WHAT TO WORK ON =>
In the records below, find the line holding "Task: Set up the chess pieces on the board" and the line holding "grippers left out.". Set down both, with every line between them, exactly.

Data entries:
═══

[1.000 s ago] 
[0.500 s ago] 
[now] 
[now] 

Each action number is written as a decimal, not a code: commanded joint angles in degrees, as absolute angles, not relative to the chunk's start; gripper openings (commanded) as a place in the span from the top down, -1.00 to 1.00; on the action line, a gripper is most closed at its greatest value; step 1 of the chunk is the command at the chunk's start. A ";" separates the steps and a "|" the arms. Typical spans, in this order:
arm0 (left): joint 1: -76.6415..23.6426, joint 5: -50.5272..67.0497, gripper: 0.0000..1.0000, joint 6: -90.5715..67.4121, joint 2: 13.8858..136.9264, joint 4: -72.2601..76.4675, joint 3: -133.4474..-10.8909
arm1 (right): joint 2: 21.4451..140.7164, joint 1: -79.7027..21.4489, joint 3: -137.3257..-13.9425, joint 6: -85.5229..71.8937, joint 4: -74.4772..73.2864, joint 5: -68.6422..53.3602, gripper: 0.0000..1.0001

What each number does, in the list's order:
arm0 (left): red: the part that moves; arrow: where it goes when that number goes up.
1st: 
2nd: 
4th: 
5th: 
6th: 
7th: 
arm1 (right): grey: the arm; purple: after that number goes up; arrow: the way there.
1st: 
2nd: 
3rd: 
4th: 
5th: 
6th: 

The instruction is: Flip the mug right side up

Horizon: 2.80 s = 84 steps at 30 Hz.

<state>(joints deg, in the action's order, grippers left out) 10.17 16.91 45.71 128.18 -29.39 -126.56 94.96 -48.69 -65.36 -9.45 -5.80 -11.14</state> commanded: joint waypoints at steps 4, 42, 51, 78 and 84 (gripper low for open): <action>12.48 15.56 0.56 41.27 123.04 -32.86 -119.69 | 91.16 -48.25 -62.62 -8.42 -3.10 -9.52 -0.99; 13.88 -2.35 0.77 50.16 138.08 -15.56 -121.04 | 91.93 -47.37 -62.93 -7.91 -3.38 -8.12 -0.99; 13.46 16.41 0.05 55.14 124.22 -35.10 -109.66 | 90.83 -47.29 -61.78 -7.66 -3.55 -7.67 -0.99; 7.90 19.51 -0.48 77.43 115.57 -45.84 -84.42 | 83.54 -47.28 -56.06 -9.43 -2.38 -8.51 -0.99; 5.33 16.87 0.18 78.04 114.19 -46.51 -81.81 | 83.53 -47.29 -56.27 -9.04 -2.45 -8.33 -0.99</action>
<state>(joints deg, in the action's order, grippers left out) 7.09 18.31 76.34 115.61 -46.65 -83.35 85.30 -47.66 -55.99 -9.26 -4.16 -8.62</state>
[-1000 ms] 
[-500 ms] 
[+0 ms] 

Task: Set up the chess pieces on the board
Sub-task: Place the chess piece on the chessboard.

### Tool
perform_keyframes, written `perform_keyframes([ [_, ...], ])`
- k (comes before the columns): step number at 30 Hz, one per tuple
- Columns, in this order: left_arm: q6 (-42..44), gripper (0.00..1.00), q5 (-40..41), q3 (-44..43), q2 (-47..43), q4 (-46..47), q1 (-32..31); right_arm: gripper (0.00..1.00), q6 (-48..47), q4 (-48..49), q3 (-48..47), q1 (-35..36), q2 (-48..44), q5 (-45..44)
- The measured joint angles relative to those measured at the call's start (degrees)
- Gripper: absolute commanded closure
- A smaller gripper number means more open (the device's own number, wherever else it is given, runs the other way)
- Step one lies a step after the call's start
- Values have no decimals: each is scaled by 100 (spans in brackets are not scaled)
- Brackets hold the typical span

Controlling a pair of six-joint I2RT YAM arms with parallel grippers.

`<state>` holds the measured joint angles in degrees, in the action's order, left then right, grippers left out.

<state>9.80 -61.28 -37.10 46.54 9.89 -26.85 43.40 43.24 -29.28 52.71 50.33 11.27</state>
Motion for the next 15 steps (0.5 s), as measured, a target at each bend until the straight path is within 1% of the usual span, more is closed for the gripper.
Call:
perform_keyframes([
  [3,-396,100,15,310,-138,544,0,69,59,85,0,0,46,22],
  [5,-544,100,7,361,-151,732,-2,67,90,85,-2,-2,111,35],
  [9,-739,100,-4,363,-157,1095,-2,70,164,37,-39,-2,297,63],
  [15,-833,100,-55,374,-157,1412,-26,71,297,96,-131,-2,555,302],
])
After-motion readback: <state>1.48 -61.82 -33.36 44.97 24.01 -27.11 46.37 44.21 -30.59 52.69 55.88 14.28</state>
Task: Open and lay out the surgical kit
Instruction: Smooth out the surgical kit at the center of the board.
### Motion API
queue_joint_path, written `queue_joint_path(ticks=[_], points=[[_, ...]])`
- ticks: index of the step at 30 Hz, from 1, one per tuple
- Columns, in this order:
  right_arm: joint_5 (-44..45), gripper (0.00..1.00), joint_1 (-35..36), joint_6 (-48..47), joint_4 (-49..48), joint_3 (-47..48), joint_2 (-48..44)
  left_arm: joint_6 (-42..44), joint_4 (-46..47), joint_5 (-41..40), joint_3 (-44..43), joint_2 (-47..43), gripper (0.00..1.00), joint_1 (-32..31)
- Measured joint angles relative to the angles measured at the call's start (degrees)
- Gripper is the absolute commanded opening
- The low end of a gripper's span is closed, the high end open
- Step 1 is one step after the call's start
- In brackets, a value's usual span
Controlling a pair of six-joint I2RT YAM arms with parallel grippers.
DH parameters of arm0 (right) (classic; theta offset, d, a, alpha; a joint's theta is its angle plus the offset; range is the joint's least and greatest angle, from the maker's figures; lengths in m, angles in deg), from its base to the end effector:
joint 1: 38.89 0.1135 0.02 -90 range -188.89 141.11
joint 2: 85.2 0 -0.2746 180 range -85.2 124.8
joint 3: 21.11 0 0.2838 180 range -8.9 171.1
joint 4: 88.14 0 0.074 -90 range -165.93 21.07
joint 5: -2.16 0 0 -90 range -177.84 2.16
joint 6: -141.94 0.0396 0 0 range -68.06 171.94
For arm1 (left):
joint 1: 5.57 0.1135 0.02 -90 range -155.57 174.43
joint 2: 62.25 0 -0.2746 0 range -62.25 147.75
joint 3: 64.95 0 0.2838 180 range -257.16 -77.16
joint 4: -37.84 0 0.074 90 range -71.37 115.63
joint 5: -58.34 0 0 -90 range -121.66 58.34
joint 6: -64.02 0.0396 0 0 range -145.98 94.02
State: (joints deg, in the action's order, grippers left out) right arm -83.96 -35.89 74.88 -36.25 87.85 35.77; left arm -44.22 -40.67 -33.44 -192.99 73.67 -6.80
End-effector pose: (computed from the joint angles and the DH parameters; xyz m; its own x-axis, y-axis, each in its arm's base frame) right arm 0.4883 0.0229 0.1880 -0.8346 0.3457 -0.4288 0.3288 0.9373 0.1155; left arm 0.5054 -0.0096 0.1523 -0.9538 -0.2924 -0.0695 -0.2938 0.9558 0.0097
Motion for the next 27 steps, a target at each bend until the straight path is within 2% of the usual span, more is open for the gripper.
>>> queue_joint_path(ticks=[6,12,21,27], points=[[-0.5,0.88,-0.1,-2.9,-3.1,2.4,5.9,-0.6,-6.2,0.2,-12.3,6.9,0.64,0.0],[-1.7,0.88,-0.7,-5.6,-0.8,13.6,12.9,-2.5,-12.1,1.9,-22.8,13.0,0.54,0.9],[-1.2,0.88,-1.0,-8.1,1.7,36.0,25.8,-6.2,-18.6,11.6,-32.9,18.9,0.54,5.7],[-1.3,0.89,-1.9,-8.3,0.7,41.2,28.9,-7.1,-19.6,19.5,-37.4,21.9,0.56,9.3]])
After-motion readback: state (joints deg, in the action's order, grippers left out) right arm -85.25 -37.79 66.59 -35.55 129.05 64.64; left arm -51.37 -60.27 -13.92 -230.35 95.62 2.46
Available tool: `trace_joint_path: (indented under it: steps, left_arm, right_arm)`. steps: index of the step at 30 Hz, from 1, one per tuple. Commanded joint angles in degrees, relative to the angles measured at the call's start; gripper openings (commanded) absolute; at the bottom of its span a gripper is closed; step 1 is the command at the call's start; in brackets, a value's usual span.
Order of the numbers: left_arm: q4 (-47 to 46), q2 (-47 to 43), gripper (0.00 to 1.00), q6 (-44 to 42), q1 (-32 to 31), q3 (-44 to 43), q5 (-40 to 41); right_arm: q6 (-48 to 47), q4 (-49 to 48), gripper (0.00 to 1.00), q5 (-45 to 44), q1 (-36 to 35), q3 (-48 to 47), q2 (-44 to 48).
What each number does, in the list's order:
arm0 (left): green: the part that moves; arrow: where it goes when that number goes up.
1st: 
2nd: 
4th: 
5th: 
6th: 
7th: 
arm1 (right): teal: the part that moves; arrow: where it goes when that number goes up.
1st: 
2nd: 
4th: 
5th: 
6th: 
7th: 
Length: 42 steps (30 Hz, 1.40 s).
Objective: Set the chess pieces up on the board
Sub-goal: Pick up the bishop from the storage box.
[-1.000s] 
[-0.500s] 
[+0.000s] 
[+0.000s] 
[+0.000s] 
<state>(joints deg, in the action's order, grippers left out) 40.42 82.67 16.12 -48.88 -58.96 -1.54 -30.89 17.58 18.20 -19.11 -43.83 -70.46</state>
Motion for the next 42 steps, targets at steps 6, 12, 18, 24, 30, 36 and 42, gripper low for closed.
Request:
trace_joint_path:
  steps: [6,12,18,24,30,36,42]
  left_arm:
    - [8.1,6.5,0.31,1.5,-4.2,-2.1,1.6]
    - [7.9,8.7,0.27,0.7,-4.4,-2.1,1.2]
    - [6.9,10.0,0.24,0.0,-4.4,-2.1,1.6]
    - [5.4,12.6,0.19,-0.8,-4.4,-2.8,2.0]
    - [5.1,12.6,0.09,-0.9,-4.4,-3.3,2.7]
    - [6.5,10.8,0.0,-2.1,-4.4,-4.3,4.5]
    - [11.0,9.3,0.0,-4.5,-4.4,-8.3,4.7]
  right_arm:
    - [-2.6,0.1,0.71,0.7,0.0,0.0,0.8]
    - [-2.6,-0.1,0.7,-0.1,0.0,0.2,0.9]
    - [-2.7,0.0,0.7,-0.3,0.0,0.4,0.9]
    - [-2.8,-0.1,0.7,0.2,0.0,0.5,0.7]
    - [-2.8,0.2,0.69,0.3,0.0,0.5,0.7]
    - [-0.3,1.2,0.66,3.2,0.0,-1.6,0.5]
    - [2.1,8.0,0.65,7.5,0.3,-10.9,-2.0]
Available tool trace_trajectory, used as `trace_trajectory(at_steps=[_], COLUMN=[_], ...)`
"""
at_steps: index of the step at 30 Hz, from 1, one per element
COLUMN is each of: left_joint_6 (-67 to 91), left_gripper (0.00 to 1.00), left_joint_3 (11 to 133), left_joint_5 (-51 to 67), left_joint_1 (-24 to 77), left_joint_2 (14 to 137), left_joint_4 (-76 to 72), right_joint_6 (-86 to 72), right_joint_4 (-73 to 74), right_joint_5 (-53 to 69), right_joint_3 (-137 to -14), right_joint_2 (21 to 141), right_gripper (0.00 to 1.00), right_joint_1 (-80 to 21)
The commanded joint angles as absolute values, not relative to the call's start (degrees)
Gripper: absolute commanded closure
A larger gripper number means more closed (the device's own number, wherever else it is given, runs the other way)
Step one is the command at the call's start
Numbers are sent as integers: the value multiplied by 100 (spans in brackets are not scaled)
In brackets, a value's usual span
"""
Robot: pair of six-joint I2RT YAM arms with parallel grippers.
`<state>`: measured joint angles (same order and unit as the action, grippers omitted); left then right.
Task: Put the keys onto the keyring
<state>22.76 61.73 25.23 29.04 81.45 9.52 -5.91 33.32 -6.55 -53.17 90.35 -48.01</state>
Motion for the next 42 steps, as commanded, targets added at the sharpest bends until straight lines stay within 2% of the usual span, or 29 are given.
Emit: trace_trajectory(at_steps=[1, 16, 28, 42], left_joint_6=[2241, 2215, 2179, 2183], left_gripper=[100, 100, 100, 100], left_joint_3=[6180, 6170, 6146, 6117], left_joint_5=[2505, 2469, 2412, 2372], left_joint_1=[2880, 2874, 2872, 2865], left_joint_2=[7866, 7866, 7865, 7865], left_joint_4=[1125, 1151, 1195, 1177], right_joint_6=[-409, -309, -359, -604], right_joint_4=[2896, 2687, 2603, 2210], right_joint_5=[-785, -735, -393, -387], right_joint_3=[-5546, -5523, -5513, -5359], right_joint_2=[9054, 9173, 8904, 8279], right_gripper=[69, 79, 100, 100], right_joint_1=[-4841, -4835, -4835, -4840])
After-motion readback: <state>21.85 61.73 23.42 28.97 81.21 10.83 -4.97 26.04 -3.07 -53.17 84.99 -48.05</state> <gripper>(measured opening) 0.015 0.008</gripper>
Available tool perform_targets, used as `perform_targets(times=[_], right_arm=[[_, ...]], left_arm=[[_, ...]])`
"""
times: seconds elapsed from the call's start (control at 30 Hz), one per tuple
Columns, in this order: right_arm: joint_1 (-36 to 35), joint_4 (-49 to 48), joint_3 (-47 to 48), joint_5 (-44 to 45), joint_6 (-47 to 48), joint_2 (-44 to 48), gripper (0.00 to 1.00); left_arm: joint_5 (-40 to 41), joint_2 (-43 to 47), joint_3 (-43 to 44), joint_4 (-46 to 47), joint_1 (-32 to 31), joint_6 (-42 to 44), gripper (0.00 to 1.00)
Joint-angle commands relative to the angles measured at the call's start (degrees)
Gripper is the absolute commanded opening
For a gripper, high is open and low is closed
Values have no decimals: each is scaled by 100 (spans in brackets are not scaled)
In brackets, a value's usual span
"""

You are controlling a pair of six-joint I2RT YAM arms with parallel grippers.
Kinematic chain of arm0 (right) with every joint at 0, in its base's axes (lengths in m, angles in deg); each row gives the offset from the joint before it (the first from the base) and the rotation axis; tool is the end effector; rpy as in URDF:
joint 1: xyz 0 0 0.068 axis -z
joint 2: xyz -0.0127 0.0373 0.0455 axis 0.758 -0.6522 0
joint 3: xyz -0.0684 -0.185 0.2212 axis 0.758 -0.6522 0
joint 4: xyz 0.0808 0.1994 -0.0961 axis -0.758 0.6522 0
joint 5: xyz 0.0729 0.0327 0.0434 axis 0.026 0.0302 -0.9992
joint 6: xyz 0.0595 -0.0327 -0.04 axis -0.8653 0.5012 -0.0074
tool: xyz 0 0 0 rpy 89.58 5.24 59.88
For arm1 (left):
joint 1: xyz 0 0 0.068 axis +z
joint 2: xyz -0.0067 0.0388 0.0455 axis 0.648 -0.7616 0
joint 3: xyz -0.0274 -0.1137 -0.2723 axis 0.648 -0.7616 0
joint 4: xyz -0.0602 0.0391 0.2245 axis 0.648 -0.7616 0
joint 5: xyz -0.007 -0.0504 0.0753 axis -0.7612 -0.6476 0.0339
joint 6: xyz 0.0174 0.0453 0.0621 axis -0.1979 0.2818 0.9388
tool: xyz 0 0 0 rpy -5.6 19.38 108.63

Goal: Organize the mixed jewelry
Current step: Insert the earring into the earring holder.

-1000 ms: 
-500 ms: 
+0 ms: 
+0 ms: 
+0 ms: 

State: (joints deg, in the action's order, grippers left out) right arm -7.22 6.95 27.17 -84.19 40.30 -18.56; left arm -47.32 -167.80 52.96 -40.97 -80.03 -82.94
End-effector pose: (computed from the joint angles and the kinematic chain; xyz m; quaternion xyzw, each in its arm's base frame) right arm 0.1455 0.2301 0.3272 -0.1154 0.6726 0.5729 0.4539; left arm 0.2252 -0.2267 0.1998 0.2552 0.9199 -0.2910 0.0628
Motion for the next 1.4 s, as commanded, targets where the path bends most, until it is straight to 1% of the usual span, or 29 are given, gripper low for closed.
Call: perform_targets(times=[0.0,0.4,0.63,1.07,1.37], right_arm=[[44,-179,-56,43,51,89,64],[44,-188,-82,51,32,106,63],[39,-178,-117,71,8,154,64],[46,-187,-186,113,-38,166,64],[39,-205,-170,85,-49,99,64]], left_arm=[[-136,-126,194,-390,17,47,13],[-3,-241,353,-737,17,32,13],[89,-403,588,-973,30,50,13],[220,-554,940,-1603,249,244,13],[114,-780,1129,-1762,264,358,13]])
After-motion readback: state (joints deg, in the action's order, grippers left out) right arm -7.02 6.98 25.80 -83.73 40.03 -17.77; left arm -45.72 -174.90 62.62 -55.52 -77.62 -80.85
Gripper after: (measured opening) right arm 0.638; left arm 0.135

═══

OUTPUT BELOW =>
Task: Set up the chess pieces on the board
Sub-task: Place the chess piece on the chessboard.

### Tool
perform_keyframes, written `perform_keyframes([ [_, ...], ])`
- k (comes before the columns): step number at 30 Hz, one per tuple
- Columns, in this order: left_arm: q6 (-42..44), gripper (0.00..1.00), q5 (-40..41), q3 (-44..43), q2 (-47..43), q4 (-46..47), q1 (-32..31); right_arm: gripper (0.00..1.00), q6 (-48..47), q4 (-48..49), q3 (-48..47), q1 (-35..36), q2 (-48..44), q5 (-45..44)
- The measured joint angles relative to those measured at the call's start (degrees)
- Gripper: absolute commanded closure
- A smaller gripper number means more open (the device's own number, wherever else it is given, runs the other way)
- Step one lies a step after the call's start
- Values have no decimals: each is scaled by 100 (spans in brackets are not scaled)
- Brackets hold the typical span

Controlling a pair of six-joint I2RT YAM arms with parallel grippers.

`<state>` holds the measured joint angles in degrees, in the action's order, left then right, grippers left out.

The exercise contains no remaining tasks.